**SOURCE DATA**
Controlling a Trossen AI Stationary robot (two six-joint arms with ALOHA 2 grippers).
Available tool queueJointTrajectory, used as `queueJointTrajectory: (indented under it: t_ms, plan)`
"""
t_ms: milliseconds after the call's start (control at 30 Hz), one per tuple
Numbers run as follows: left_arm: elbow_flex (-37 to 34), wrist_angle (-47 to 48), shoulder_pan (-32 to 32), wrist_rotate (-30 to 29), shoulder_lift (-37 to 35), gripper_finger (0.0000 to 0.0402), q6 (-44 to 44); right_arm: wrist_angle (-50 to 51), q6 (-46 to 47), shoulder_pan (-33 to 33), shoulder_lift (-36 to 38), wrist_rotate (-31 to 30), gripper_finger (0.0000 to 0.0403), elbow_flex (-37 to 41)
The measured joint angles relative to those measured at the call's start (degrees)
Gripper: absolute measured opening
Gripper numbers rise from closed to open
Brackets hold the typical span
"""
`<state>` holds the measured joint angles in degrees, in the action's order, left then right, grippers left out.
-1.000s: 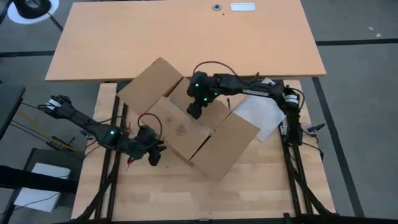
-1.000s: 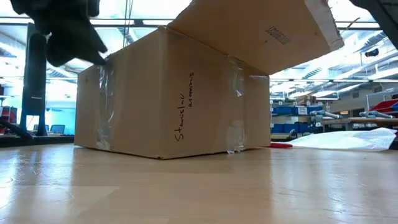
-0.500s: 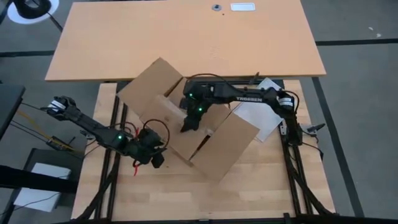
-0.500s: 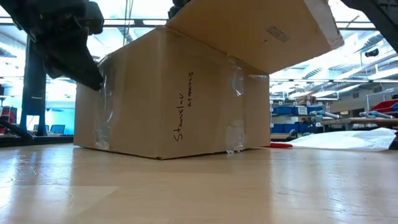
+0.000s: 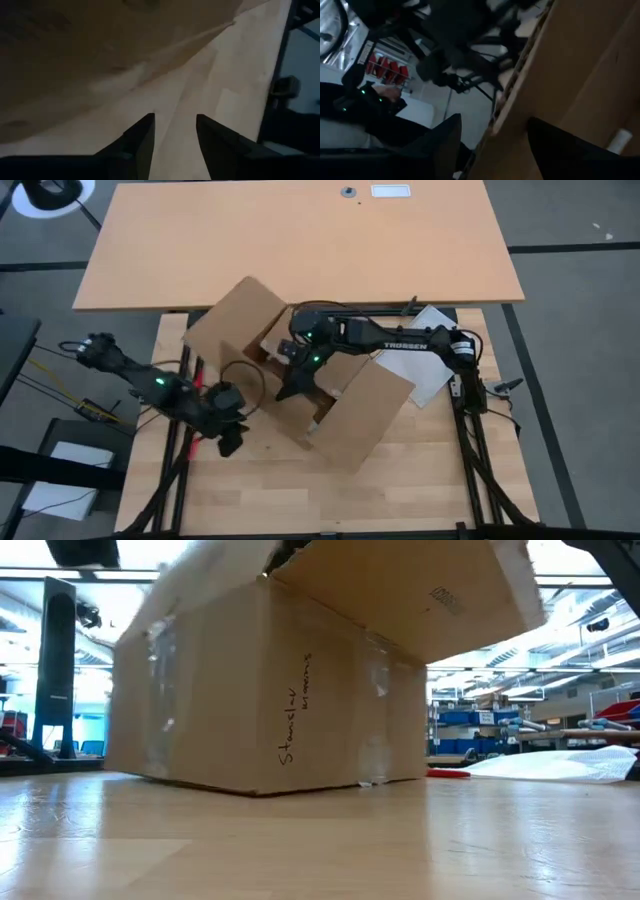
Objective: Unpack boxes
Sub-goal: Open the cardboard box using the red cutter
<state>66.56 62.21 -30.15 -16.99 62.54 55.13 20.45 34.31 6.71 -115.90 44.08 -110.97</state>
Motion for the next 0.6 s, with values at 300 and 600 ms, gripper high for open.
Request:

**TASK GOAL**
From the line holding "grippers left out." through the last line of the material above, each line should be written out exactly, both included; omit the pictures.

**SOLUTION TO THE EXERCISE**
`<state>` holds the measured joint angles in degrees, in the action's order, left then right, grippers left out.
-1.000s: 
-1.000s: 
-0.500s: 
-0.500s: 
+0.000s: 
Objective: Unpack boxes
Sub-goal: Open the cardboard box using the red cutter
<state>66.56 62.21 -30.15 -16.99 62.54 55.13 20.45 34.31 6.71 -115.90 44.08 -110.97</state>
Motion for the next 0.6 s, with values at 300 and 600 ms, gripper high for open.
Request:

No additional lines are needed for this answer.